The data ::
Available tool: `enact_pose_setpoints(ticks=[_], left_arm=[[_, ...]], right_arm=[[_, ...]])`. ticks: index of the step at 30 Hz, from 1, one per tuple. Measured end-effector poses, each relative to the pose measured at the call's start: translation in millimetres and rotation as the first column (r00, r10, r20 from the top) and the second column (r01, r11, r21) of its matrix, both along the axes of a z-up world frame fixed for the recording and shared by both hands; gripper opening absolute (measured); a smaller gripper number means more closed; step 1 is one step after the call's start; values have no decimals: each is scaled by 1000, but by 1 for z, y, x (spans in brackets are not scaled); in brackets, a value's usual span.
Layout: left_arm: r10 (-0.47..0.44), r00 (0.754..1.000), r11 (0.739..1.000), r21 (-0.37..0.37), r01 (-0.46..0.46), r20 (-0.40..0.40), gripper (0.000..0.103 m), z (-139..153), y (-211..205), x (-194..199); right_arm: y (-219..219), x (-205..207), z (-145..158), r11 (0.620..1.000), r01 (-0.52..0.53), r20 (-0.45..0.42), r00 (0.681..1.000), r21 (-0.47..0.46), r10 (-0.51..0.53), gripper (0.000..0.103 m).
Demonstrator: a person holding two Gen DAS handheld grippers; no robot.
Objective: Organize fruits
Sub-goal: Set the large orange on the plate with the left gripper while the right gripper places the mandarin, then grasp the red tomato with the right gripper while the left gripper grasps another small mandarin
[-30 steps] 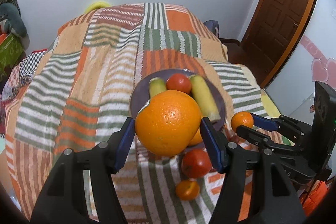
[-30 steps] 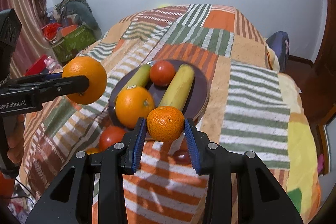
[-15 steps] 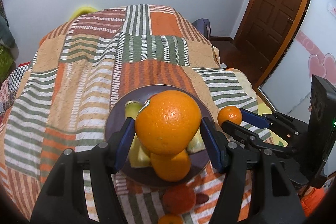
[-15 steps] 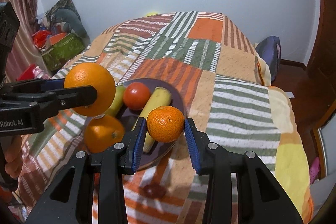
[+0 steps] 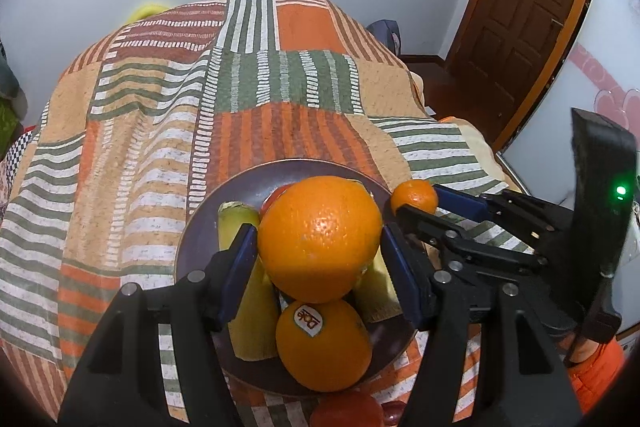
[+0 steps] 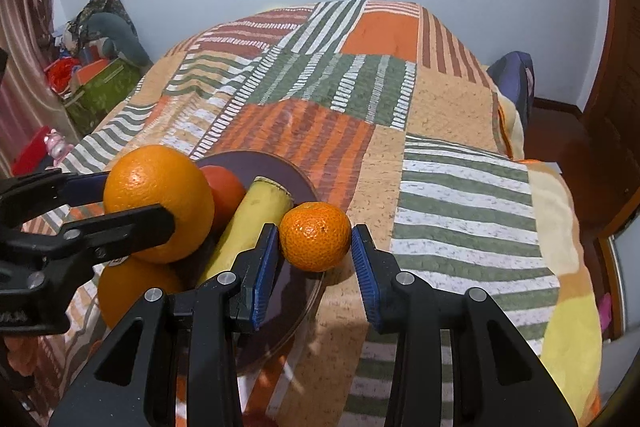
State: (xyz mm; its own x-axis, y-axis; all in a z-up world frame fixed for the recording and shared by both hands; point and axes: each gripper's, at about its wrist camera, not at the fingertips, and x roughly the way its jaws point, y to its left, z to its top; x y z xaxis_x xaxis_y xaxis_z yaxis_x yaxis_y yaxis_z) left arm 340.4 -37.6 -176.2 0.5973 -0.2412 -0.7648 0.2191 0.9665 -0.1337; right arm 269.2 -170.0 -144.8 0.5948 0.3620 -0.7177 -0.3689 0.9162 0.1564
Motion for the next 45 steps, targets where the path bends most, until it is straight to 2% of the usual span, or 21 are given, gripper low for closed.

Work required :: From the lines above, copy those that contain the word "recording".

Output below ::
Available tool: `enact_pose_setpoints(ticks=[_], left_arm=[[_, ...]], right_arm=[[_, ...]])`. ticks: index of the step at 30 Hz, from 1, one per tuple. Measured end-effector poses, each relative to the pose measured at the call's start: translation in millimetres and rotation as the first column (r00, r10, r20 from the top) and the second column (r01, r11, r21) of its matrix, both along the axes of a z-up world frame fixed for the recording and shared by both hands; gripper opening absolute (measured); a smaller gripper number means more closed; step 1 is one step after the call's start; values have no decimals: each is scaled by 1000, but by 1 for z, y, x (spans in brackets are not scaled); in brackets, a value's usual span.
State: (xyz mm; its own x-axis, y-axis; all in a z-up world frame fixed for the recording and shared by both hands; point and axes: each gripper's, at about its wrist camera, not at the fingertips, and x roughly the way its jaws point, y to its left, z to its top; x y z xaxis_x xaxis_y xaxis_z yaxis_x yaxis_y yaxis_z) left arm 340.4 -37.6 -176.2 0.5973 -0.2412 -0.7648 0.2191 0.9665 -0.1337; right arm 269.2 -170.0 -144.8 0.5948 0.3620 -0.7177 -0.3689 0.9162 0.1564

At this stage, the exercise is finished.